Q. Is Alocasia Cucullata an indoor plant?

Alocasia Cucullata is an indoor plant because of its natural habitat. It requires a certain environment, such as 65% to 80% humidity and 65 to 75 degrees Fahrenheit temperature, which can only be provided indoors.

Q. Why is my Alocasia Dying?

There are certain issues that can cause the death of Alocasias. The problems include overwatering, too much sunlight, root bound and lack of appropriate potting mix. If you see your Alocasia dying, look for the issues and start the treatment.

Q. Is Alocasia Cucullata a rare plant?

Alocasia Cucullata is a sort after plant by many plant lovers but is not rare as it is being cultivated widely. Alocasia Cucullata is easy to maintain and grow that will certainly be a good addition to your plant collection. If you want to enhance the ambience of your home, Chinese Taro is the best choice.  

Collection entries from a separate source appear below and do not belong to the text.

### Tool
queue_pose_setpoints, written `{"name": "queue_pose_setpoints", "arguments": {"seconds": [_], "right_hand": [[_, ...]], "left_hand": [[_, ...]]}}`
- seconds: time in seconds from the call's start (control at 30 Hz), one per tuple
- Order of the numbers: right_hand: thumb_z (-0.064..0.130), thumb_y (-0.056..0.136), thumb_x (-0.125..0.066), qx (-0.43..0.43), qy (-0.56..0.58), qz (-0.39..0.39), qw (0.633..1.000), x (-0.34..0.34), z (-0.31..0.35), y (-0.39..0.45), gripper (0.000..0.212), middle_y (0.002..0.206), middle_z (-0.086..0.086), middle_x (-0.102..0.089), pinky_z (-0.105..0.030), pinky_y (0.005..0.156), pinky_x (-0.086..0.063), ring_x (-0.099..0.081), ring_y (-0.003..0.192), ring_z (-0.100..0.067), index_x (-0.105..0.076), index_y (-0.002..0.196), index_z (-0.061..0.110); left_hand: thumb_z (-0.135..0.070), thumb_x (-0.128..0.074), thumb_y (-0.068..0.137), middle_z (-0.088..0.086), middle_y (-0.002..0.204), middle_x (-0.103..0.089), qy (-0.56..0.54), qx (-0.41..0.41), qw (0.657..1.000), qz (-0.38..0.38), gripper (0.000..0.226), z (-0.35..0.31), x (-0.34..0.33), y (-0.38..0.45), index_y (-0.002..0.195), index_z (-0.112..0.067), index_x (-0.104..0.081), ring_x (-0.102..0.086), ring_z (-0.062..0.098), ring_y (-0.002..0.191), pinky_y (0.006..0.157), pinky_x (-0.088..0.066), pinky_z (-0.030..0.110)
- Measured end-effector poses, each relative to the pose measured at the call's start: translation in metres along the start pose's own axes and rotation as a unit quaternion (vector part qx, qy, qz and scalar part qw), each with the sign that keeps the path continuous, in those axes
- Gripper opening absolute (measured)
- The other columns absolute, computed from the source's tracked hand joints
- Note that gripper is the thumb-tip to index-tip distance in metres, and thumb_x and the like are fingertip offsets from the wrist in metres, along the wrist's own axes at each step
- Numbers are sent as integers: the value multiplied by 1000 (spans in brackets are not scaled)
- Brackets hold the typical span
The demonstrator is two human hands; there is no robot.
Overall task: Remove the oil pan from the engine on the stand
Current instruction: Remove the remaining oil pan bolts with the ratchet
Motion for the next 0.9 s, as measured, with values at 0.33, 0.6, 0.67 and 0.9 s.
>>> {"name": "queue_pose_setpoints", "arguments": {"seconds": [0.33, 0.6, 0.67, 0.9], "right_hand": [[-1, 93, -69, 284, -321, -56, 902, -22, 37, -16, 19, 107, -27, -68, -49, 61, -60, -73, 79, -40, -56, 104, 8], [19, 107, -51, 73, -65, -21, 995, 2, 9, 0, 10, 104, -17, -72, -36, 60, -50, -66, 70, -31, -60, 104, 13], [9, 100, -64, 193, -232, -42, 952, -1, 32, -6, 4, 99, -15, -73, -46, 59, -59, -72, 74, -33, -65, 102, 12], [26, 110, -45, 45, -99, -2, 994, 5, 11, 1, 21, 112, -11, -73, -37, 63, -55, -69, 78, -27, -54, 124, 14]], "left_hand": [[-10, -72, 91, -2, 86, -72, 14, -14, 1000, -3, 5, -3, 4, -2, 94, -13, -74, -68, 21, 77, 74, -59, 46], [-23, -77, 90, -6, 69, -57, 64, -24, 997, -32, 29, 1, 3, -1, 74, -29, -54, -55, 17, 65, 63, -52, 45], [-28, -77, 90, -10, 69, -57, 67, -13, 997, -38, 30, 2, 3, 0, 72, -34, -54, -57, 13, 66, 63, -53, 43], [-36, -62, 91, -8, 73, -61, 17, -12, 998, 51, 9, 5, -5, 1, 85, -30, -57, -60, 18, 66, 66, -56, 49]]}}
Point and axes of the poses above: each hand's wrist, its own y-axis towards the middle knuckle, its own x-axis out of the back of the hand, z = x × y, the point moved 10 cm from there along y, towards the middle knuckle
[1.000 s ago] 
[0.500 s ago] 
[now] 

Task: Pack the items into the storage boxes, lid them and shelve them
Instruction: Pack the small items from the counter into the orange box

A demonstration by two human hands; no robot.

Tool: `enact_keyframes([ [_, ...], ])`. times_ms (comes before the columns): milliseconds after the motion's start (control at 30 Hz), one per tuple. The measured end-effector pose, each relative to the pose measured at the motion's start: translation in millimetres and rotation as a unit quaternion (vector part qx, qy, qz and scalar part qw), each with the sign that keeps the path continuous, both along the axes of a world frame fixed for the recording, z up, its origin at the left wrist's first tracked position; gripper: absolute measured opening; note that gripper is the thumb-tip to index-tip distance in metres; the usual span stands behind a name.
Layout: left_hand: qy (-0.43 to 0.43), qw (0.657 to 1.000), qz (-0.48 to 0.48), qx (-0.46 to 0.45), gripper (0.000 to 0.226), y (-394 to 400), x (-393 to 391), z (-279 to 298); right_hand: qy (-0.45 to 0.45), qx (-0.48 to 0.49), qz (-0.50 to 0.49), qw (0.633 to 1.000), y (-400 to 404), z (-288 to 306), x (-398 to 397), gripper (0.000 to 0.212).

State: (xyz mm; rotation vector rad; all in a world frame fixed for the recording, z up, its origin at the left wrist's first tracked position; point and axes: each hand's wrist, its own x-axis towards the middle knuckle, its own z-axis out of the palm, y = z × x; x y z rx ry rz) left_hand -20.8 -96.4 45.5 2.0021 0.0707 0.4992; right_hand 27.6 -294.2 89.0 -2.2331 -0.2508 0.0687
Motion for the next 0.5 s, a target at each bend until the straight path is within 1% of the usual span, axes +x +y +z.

Q. Are Alocasias poisonous to touch?

These plants are highly toxic to pets and humans. If touched, it can cause skin irritation. Every part of the plant is poisonous because of calcium oxalate crystals; therefore, always use gloves while pruning, propagating and repotting this plant.

Final Words

Alocasia Cucullata is a modest yet stylish plant that brings harmony and tranquility to any space where it is placed. Under certain conditions such as stippled light, humidity, warmness and well-draining soil, it flourishes with lush foliage.

Chinese Taro is a lovely houseplant that can enhance any space in the house. Its lush green leaves and subtle tall stems will brighten up your place. The Budha palm is believed to bring fortune to the house. So, why don’t you bring this beauty home and enjoy its benefits?

If you provide the best care to the plant, you can enjoy its presence for years.